To uncover some missing pieces for their growing computational needs, IARPA is soliciting for “responses that illuminate the breadth of technologies” under the HPC umbrella, particularly the tech that “isn’t already well-represented in today’s HPC benchmarks.”
The RFI points to the general value of benchmarks (Linpack, for instance) as necessary metrics to push research and development, but argues that HPC benchmarks have “constrained the technology and architecture options for HPC system designers.” More specifically, in this case, floating point benchmarks are not quite as valuable to the agency as data-intensive system measurements, particularly as they relate to some of the graph and other so-called big data problems the agency is hoping to tackle using HPC systems.
From the document:
In this RFI we seek information about novel technologies that have the potential to enable new levels of computational performance with dramatically lower power, space and cooling requirements than the HPC systems of today. Importantly, we also seek to broaden the definition of high performance computing beyond today’s commonplace floating point benchmarks, which reflect HPC’s origins in the modeling and analysis of physical systems. While these benchmarks have been invaluable in providing the metrics that have driven HPC research and development, they have also constrained the technology and architecture options for HPC system designers. The HPC benchmarking community has already started to move beyond the traditional floating point benchmarks with new benchmarks focused on data intensive analysis of large graphs and on power efficiency.
The grumblings about whether or not FLOPS represent a valid measure of real application performance for large-scale users is nothing new, but it seems the questions about this are creeping up with more frequency on the end user side, at least for those whose problems tend to revolve around so-called big data problems—in other words, those with complex, large datasets that create unique programming, memory and other conditions.
As IARPA echoes, there are many technologies that are still maturing that “have the potential to achieve high performance on important computational challenges but are highly unlikely to do well on today’s benchmarks (e.g., quantum computation, molecular/DNA computation, neural computation, optical computation).”
One could go out on a limb and point to the continued development of high performance systems to tackle data-intensive problems. John Johnson from Pacific Northwest National Laboratory has described this in a number of presentations. One of the pieces from his talk serves this point rather well.
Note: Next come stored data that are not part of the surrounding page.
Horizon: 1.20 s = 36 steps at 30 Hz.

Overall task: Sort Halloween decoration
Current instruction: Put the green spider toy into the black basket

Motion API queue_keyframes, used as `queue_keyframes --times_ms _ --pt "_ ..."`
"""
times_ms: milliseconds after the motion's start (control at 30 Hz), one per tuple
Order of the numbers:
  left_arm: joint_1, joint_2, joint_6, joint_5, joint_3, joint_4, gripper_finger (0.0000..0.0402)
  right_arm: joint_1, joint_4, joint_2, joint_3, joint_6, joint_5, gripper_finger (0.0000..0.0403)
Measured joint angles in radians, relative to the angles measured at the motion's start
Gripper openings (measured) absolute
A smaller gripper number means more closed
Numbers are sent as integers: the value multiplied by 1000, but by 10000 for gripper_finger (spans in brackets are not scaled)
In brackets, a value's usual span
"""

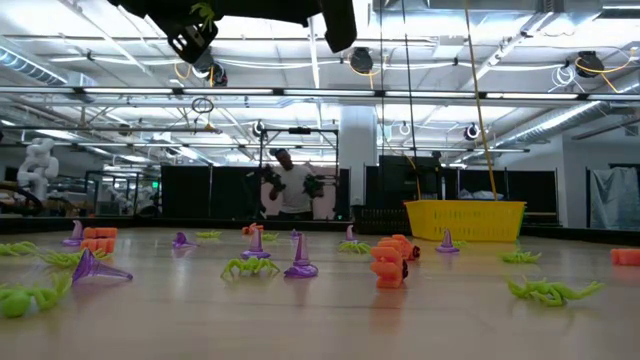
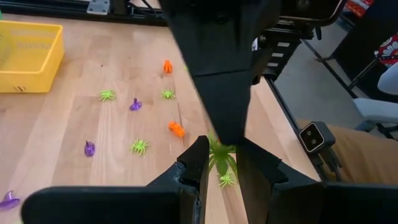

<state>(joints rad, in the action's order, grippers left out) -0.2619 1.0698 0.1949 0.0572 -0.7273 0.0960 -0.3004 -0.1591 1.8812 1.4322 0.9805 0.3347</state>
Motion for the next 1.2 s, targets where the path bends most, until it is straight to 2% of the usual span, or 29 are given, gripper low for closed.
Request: queue_keyframes --times_ms 233,600,900,1000,1200 --pt "0 0 1 -1 0 -8 68 1 -4 0 0 -1 -1 65" --pt "0 0 1 0 0 -7 68 7 -9 0 -1 -14 -26 7" --pt "0 0 -49 4 0 -10 71 7 -8 0 -1 -30 -27 1" --pt "0 0 -51 14 0 -17 94 7 -6 0 -1 -42 -28 0" --pt "0 0 -51 13 0 -32 183 7 7 0 -1 -80 -26 0"
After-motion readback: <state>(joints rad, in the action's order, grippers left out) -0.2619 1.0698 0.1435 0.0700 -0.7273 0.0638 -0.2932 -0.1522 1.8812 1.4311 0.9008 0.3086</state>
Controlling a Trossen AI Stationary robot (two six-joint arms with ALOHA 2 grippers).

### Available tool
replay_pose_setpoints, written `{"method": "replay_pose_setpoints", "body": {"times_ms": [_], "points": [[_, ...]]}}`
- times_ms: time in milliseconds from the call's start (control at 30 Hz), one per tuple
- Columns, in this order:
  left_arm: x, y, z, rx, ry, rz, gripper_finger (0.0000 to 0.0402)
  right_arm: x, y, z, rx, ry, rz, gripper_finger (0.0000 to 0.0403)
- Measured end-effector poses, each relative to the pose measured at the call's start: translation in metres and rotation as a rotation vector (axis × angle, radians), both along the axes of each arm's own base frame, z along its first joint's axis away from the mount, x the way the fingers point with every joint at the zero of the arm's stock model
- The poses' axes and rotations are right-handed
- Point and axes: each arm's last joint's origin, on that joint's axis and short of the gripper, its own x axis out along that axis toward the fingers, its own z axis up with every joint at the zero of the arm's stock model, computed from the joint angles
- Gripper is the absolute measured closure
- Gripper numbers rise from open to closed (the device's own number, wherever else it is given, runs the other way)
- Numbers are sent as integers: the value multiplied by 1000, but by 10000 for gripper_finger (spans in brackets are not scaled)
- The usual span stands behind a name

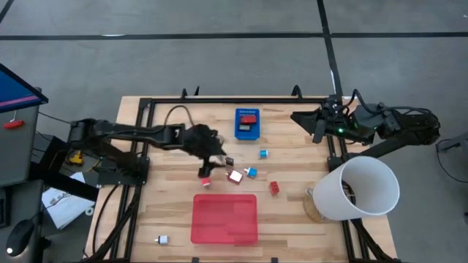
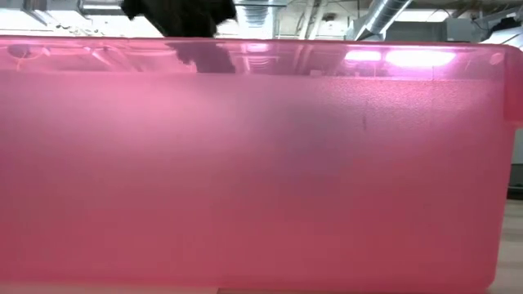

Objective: Pick & Place Office items
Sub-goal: Put the black digital clock into the blue bin

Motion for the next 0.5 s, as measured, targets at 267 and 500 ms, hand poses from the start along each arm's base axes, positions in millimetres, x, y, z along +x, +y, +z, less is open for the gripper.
{"method": "replay_pose_setpoints", "body": {"times_ms": [267,500], "points": [[18,28,-44,-48,124,7,234,1,1,2,23,-25,5,280],[27,36,-54,-4,87,-42,218,7,4,-1,28,-13,12,280]]}}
On that note, Addison Snell of Intersect360 Research points to the diversity of applications, noting that some “are sensitive to flops, but there are others that require different types of performance. FFTs and sparse linear algebra are examples of applications that are not flop-centric, but rather are much more reliant on the interconnect and system topology.” He added that as in this case, “Certain sectors of the government are very interested in finding systems that will deliver on these other dimensions of scalability.”
This is certainly not to say that the FLOPS designation is becoming irrelevant—it is critical to have performance benchmarks for top systems. But for users who have budgetary constraints on power and cooling (and this is a big part of this RFI), want to use big iron efficiently, and plow through their massive, complex data wells quickly, it’s not difficult to see how FLOPS could be a more abstract representation of actual use, especially when using theoretical peak benchmarks to evaluate potential real-world application performance.
AMD research Josh Mora has performed a fair bit of research into the value of FLOPS for real-world applications, including CFD and others. He asserts that FLOPS, at least theoretical FLOPS, are not “a good indicator of how applications such as CFD and many others will perform.”
As CSS Founder (and HPCwire contributor) Gary Johnson argued, publicly funded high-end computers – including the top machines – are generally placed in environments where they are shared by a number of users. “Depending on site policies, there may be anywhere from a few hundred to several thousand users on these machines. Furthermore, these computers are seldom devoted in their entirety to a single application run. When they are, that run is likely to be Linpack benchmark to qualify for the next edition of the TOP500 list.”
Johnson says that when you do the math, no one really sees the full strength of the top computer. “Users just get a slice of the machine, one that is probably equivalent to full use of some computer much lower on the TOP500 list (and much cheaper).”
Although IARPA doesn’t want to get mixed into the benchmark brew with this request, some of the data-intensive system technologies that back some of the graph analytics needs they hint at are firming up some of their own benchmarks. The most obvious example here would be the Graph 500 list, which measures edges-traversed performance—a prime benchmark for an agency that likely is creating massive social graphs to discover previously unseen connections.